Louver -- The semi-attractive grillwork that covers a fan opening or vent opening. For whole house attic fans it usually has movable parts to close off the opening but usually not good enough to prevent warm air from going up in winter.

Often the attic floor insulation, especially blown insulation, fills the eave soffit area and may even block existing soffit vents. Cutting new soffit vents therefore becomes a project. You need to clear away insulation and in most cases install (usually) styrofoam sheet baffles in the rafters to let air in and resist clogging as the insulation resettles.

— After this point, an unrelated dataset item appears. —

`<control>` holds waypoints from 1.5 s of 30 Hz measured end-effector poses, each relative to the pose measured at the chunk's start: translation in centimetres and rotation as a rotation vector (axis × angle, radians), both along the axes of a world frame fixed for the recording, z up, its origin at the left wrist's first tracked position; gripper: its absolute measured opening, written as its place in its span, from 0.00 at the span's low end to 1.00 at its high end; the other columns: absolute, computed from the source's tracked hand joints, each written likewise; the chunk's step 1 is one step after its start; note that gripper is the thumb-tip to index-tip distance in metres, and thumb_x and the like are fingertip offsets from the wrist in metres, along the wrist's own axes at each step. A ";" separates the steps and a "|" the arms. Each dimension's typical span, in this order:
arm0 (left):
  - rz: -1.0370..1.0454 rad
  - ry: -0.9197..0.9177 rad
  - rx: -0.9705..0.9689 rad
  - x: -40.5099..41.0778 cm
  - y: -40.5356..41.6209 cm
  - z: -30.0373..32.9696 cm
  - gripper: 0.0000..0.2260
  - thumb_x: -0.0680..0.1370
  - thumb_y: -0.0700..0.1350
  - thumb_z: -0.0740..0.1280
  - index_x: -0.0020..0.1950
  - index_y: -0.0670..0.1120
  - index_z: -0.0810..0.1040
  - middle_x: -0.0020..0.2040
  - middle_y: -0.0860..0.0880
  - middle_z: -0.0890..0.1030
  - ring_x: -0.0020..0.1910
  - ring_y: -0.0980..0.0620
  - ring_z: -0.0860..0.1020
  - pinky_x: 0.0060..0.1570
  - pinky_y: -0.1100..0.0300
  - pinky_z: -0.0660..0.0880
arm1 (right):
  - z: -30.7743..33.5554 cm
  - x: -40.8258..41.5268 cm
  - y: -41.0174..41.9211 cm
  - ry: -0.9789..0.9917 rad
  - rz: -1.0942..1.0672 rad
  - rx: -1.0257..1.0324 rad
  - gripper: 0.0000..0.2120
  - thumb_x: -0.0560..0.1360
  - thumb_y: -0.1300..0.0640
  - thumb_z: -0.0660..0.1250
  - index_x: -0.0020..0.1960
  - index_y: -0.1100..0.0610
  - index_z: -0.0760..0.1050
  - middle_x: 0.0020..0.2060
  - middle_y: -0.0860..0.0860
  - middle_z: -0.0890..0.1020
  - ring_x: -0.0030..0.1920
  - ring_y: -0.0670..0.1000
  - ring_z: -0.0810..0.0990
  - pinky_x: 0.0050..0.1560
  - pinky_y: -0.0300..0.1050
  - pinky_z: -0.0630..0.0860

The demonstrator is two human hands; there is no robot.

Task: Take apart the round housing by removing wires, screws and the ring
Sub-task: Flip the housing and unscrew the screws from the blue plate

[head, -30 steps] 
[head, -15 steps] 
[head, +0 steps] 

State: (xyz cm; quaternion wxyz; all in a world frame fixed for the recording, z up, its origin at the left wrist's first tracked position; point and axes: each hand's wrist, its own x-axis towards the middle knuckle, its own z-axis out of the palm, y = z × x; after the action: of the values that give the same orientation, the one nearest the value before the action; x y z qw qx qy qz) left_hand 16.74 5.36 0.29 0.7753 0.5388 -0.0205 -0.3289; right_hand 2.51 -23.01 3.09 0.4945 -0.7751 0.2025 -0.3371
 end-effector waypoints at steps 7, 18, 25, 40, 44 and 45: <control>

Tom Struble 01-06-2009 01:50 PM

you should also close up the gable vents after you
put in the ridge vent and cut adequate soffit ventilation
so you dont short circuit what your trying to achieve

Wildie 01-06-2009 07:08 PM

Quote:

Originally Posted by strublesiding@optonline.n (Post 208081)
you should also close up the gable vents after you
put in the ridge vent and cut adequate soffit ventilation
so you dont short circuit what your trying to achieve

Yep! CMHC in Canada specifically forbids gable venting used in conjunction with soffit venting! In my home I placed a rubber seal all around the perimeter of the attic door jamb! I also glued a stack of stryrofoam on the top of the door also!

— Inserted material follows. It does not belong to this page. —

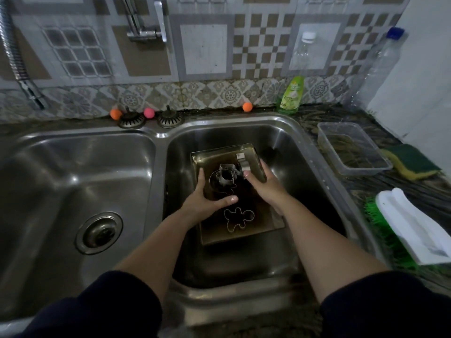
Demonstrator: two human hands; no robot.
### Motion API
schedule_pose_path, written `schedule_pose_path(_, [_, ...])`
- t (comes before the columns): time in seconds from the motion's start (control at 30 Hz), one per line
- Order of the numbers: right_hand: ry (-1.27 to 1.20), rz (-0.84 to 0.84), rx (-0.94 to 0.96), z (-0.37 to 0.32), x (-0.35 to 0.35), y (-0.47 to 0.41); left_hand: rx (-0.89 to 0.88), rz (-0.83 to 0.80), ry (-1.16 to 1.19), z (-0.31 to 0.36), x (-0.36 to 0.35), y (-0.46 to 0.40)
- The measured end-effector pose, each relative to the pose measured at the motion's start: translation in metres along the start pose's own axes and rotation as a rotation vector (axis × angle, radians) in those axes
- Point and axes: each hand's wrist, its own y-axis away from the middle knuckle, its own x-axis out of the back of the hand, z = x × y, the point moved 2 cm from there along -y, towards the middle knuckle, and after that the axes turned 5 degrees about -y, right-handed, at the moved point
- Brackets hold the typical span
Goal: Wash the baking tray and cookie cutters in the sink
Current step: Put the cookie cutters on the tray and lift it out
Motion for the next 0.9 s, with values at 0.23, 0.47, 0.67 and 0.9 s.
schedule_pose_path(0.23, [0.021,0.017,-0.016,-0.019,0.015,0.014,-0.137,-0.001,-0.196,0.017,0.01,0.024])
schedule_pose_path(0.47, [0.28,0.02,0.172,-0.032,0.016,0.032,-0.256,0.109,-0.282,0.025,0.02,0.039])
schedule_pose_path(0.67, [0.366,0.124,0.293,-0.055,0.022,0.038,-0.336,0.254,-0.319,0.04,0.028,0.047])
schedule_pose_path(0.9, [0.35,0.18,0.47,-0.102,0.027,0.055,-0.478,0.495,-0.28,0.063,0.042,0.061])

Andrew Whitehead 01-07-2009 12:40 AM

if you are getting that much condensation in your attic, did you make sure that you had a proper vapour barrier down before you had the insulation blown in? If not, the insulation maybe slowing the heat loss, but he moisture is still going through the same as before, if not faster since the inside of your house is warmer.

The plastic you put on your attic entries is pretty much useless, you need 6mm for a proper vapour barrier. I would also put a strip of rubber down where board lies. Since that piece isn't insulated, you might also think about buying some regular insulation so you can have a piece sitting on top of the board to insulate it.

As others have said, make sure your bathroom vent, as well as the vent over your stove both blow right outside, and not just into the attic.

An option for the stove fan is to replace it, and put in a new one that has a carbon filter and have it blow into the house so you don't have to do even more roof work, and it is one less area for warm air inside the house to leak out.

earthad1 01-07-2009 12:31 PM

Quote:

Originally Posted by Wildie (Post 208238)
Yep! CMHC in Canada specifically forbids gable venting used in conjunction with soffit venting! In my home I placed a rubber seal all around the perimeter of the attic door jamb! I also glued a stack of stryrofoam on the top of the door also!


Hmmm, interesting... Could this be why my soffit vents may be sealed off? Because I have 2 gable vents???